2/22/2007 05:38:00 PM  
Blogger Little David said...


I do not find anything really disagreeable with anything you said. I will accentuate your own point that even dissenting voices should still be listened to, they might actually turn out to be correct.

2/27/2007 05:40:00 PM  
Blogger Michael said...

Dissenting voices need only be listened to if they supply credible evidence for their point of view. There are not always "two sides" to every story. There is often just one side and a lunatic fringe (e.g., the historical factuality of the Holocaust and the deniers).


2/28/2007 03:44:00 AM  
Blogger Little David said...

I again largely agree with you. However on the topic of global warming, even the IPCC is only 90% certain about the causes of it.

Even within the "CO2 causes global warming" crowd there are large numbers of experts who think increased solar emmissions at least contribute to the warming.

One thing I would point to that there is evidence that increased solar emmissions might be somewhat to blame is that the polar ice caps on Mars are melting at the same time as our own ice caps are melting. Now this does not immediately prove the point, it only proves the point is worthy of consideration.

2/28/2007 06:54:00 AM  
Blogger Michael said...

If I told you that you had a 90% chance of dying in the next year unless you did a number of achievable tasks (e.g., quit smoking), you would be foolish not to do it.

Ditto with the planet. Unless something changes in a science fiction kind of way, we only have one Earth. The best scientific evidence tells us that unless we drastically reduce CO2 emissions, we have a 90% chance of being somewhere being mildly screwed (conservative estimates) to really badly screwed (severe estimates) on a planetary level.

Logic seems to suggest an obvious course of action.


3/03/2007 04:54:00 AM  
Blogger Little David said...

My own good Doctor has told me to quit smoking but I continue to smoke because I enjoy it. There are other reasons for why I still smoke, such as my watching my Daddy expire from Alzheimers. I think it would be preferable to quickly die of lung cancer or heart disease then to experience what my Daddy did with Alzheimers. Call this foolish if you wish, I think it is wisdom. Alzheimers is genetic and I have inheritted many of my Daddy's traits.

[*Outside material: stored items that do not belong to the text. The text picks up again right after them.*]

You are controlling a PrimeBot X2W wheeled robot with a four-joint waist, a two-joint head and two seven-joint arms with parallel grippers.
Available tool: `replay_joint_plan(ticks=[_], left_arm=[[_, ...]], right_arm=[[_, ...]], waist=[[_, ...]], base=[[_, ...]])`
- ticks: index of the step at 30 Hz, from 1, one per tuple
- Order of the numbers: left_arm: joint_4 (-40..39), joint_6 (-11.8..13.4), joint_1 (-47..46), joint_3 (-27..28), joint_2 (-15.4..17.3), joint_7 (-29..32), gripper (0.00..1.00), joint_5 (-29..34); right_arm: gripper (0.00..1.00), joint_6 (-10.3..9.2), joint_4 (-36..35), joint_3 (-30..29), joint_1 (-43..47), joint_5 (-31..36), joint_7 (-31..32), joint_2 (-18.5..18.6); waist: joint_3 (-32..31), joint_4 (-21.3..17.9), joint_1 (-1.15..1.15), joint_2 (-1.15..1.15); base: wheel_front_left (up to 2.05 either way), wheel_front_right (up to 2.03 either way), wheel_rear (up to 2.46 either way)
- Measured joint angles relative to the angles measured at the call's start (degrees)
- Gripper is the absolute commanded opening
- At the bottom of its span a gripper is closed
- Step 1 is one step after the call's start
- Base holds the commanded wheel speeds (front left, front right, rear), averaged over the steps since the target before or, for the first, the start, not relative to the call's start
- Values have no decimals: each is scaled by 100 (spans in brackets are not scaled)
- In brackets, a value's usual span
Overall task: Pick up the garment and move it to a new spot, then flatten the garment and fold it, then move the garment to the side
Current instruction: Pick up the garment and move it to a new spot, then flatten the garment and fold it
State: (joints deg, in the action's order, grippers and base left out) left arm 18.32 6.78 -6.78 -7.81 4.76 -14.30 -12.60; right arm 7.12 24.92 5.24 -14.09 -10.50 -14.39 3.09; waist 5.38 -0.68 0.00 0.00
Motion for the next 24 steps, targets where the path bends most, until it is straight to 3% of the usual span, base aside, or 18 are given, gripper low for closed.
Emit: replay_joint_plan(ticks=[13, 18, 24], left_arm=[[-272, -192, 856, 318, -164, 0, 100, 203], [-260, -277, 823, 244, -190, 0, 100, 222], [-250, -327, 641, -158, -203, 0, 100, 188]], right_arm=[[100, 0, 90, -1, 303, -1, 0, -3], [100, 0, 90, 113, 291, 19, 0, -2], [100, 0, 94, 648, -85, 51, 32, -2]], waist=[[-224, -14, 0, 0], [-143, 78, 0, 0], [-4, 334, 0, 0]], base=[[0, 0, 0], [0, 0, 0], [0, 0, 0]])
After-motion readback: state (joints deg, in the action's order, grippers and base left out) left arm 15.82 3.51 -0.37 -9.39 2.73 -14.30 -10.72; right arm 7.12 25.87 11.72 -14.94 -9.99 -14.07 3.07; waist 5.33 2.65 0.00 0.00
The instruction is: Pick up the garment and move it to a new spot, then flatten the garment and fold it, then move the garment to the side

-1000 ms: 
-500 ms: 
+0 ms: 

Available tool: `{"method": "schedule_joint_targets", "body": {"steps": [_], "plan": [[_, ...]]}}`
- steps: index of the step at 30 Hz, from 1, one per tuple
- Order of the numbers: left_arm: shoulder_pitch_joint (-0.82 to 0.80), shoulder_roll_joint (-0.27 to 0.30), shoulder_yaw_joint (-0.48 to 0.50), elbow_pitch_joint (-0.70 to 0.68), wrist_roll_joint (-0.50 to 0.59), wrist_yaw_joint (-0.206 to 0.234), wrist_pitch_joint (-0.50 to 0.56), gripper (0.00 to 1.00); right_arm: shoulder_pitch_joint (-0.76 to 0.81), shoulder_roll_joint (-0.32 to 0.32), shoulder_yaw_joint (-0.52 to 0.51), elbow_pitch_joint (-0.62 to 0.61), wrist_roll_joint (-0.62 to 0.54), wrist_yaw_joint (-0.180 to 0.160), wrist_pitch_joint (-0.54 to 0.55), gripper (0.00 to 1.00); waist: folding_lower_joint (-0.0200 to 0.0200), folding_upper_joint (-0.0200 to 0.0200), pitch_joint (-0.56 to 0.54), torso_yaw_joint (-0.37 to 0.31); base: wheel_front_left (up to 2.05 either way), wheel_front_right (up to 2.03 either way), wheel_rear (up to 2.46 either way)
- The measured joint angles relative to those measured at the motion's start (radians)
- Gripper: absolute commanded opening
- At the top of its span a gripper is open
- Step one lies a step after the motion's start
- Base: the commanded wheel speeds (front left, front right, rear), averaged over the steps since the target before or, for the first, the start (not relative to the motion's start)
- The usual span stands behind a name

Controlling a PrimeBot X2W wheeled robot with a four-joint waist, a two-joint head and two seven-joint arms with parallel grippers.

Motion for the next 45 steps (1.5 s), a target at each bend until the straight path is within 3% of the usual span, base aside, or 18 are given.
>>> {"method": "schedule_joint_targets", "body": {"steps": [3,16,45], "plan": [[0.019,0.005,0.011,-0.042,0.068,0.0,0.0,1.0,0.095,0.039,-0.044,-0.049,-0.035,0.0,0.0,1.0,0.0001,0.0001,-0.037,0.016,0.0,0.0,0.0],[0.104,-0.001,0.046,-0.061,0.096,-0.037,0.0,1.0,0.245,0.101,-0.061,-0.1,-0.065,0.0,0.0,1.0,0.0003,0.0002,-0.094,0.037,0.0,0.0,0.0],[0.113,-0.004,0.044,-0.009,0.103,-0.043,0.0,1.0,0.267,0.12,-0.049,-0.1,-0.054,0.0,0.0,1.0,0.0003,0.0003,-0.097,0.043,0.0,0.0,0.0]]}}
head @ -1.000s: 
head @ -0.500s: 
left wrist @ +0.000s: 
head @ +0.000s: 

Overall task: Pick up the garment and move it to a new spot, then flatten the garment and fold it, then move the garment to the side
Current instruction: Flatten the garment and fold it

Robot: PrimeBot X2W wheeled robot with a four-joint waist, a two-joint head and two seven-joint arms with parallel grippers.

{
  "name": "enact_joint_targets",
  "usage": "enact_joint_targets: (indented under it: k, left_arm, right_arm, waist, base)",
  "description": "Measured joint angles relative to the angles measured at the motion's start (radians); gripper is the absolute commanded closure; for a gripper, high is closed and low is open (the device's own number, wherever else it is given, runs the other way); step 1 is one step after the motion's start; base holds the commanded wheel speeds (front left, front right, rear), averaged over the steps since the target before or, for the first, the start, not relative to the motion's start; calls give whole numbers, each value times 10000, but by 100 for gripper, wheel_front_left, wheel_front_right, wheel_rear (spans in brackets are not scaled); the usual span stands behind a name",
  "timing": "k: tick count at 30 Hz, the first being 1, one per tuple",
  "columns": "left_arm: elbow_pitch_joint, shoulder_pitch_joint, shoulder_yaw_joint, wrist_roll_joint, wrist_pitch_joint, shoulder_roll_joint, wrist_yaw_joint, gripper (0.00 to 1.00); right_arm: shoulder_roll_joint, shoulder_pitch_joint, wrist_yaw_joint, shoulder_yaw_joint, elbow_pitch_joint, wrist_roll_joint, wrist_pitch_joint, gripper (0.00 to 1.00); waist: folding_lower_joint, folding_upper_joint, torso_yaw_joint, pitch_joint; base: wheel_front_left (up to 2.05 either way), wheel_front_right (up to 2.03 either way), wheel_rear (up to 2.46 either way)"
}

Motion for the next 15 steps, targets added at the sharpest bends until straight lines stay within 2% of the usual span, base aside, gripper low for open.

As for the 90% claim, I am willing to bow to the assembled body of experts that think there is hope for humanity if humanity decreases greenhouse gas emmissions. However, I am still left wondering just how wise these assembled experts are. For example, the polar caps on Mars are melting as well. This is not happening due to human activity!

However, if global warming is due to increased solar output and not due to greenhouse gas emmissions (some "experts" agree increased solar output is at least partially to blame) and only due to solar output, then there is no hope and we can only pray to God. My own viewpoint is that God is not going to be very receptive to our prayers until we have attempted everything within OUR power to prevent the catastrophy. If we have exhausted all the steps we can ourselves attempt, including those steps calling for sacrifice, then God might be receptive to our pleas for mercy.